-- Exercise directions --
Only one portion of the data is to be written out: from the line bearing "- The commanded" through the line bearing "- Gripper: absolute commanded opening". Write it exactly as it appears.

-- Dataset excerpts --
○ ○ ○ ○ ○ ○ ○

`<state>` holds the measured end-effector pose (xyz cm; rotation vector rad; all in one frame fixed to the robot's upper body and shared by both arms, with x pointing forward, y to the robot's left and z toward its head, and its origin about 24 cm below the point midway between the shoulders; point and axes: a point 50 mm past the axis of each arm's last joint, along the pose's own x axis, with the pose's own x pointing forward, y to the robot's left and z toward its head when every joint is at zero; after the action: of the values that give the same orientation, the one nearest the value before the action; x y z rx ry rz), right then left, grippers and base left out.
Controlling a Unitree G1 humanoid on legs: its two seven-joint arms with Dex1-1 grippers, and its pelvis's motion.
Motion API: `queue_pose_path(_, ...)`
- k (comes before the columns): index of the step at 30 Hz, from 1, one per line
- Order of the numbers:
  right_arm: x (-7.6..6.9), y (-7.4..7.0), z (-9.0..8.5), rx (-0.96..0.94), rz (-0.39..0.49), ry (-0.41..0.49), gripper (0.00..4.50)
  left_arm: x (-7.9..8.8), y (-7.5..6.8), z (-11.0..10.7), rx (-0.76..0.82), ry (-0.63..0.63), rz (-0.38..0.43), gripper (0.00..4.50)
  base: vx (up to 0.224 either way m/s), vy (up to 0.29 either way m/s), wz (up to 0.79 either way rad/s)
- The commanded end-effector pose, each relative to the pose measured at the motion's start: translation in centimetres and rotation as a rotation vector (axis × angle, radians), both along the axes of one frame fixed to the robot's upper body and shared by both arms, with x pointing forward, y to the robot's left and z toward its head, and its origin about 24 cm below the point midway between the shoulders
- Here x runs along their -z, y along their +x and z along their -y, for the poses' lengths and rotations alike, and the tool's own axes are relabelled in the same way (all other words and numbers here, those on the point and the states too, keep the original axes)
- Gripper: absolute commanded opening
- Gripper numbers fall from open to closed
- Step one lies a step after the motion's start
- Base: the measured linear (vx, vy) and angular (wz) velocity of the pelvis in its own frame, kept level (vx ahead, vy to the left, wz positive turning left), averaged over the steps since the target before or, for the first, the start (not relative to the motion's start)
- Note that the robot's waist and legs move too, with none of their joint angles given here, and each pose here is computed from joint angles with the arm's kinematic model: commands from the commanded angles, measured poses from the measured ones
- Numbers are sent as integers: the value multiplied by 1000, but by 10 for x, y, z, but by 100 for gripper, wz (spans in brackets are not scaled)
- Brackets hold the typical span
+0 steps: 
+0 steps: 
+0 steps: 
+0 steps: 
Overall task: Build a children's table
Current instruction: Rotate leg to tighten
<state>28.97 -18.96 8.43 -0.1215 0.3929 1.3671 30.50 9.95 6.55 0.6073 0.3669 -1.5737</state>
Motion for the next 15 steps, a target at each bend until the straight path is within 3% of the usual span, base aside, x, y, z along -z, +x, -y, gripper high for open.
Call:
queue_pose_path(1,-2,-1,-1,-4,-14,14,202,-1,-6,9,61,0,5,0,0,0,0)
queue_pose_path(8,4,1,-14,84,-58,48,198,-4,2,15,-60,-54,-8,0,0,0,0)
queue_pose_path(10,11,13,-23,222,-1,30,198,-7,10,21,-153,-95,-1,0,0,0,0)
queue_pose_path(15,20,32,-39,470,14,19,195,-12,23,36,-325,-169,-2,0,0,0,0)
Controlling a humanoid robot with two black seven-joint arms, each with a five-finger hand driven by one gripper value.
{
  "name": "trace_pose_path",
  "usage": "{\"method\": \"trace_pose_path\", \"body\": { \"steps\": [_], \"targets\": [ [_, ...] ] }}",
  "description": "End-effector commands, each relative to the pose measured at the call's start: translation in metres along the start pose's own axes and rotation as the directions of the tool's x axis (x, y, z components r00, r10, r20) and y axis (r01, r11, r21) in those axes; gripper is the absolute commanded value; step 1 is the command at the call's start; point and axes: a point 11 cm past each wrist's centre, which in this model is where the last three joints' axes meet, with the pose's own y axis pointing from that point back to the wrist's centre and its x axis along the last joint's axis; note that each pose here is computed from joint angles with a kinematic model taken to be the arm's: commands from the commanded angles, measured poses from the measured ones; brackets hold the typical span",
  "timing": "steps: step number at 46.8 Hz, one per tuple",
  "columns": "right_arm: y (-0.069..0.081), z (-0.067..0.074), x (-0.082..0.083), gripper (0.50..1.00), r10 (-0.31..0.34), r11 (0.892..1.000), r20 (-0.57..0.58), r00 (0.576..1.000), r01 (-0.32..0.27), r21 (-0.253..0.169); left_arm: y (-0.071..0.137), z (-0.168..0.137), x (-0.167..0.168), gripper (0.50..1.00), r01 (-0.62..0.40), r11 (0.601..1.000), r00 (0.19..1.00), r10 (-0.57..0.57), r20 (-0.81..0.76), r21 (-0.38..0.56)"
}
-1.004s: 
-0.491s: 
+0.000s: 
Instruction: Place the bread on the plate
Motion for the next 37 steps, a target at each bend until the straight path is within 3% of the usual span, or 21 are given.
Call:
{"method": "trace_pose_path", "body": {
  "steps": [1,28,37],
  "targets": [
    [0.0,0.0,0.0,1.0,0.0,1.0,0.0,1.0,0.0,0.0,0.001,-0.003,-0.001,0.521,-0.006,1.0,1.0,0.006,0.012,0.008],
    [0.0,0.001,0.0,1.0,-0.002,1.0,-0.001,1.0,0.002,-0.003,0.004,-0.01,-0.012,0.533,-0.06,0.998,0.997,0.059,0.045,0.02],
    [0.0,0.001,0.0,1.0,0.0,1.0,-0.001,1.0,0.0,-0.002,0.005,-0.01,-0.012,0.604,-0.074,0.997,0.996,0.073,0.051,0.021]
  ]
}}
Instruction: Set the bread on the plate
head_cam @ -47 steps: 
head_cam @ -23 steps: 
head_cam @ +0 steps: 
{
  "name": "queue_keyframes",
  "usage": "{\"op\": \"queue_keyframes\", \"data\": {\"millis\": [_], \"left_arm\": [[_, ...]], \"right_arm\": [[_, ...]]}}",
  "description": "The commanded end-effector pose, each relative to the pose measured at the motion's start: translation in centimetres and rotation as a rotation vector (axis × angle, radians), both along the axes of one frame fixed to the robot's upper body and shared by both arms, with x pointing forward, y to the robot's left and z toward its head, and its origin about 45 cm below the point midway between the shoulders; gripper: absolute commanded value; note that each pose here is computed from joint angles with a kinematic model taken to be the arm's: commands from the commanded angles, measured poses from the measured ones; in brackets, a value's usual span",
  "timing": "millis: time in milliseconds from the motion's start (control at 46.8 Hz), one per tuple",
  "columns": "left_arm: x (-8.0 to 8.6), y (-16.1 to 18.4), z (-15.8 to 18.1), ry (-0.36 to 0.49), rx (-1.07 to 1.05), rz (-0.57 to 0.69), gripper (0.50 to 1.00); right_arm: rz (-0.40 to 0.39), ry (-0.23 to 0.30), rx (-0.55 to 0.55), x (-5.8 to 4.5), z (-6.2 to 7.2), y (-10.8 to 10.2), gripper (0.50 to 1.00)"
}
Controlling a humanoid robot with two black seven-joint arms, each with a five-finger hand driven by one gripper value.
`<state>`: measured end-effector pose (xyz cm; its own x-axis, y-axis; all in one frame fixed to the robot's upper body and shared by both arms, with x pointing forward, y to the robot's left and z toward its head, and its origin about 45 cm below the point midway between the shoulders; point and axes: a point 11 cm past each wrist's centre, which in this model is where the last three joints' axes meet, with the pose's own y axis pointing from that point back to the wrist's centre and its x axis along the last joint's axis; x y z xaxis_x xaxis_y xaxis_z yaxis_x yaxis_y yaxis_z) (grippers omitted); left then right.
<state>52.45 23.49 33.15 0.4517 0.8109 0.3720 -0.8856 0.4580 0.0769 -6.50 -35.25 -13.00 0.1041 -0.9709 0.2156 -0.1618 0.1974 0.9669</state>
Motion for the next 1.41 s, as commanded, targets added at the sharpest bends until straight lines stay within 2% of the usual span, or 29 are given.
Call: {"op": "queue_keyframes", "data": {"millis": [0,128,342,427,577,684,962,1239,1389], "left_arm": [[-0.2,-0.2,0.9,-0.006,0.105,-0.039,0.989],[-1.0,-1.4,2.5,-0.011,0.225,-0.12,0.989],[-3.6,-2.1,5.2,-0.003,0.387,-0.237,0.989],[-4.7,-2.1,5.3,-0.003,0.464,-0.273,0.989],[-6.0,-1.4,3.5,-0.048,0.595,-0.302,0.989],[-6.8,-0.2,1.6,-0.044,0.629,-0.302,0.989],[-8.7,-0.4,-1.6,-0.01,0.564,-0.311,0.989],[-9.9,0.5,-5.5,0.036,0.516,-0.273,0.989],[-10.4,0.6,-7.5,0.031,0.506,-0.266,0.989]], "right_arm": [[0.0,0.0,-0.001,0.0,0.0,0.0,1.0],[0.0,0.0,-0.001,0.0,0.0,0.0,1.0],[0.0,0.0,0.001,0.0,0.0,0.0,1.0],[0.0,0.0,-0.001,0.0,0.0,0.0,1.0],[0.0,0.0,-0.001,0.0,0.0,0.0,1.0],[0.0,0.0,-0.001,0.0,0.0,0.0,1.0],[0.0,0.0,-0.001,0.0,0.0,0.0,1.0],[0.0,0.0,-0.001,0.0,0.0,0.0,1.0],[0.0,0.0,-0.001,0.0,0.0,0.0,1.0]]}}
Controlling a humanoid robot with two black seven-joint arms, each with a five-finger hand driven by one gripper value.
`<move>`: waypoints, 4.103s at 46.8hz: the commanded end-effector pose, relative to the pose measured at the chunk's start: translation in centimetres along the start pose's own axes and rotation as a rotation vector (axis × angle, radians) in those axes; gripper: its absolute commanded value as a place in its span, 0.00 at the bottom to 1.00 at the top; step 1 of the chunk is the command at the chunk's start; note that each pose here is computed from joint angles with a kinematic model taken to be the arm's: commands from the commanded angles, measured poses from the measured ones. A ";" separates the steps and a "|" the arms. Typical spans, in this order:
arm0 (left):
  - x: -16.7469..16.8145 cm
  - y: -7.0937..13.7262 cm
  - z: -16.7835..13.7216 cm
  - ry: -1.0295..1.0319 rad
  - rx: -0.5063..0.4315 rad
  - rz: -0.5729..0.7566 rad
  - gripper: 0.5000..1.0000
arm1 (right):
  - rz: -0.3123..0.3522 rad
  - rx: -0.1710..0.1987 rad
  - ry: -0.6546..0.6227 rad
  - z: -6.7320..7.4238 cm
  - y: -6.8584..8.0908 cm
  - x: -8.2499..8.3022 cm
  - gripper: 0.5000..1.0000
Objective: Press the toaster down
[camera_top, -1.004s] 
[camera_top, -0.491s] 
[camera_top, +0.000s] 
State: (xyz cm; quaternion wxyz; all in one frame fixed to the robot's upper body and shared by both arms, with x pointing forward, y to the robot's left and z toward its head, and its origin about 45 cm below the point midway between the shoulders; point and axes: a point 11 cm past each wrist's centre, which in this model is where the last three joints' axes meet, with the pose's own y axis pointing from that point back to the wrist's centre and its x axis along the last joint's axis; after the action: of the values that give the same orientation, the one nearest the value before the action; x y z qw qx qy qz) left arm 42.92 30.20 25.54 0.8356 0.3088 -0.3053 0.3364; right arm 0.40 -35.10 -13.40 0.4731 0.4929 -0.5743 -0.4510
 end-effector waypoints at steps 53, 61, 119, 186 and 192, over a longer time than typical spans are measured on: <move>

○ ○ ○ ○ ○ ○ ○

-- Task result --
- The commanded end-effector pose, each relative to the pose measured at the motion's start: translation in centimetres and rotation as a rotation vector (axis × angle, radians), both along the axes of one frame fixed to the robot's upper body and shared by both arms, with x pointing forward, y to the robot's left and z toward its head, and its origin about 24 cm below the point midway between the shoulders
- Here x runs along their -z, y along their +x and z along their -y, for the poses' lengths and rotations alike, and the tool's own axes are relabelled in the same way (all other words and numbers here, those on the point and the states too, keep the original axes)
- Gripper: absolute commanded opening

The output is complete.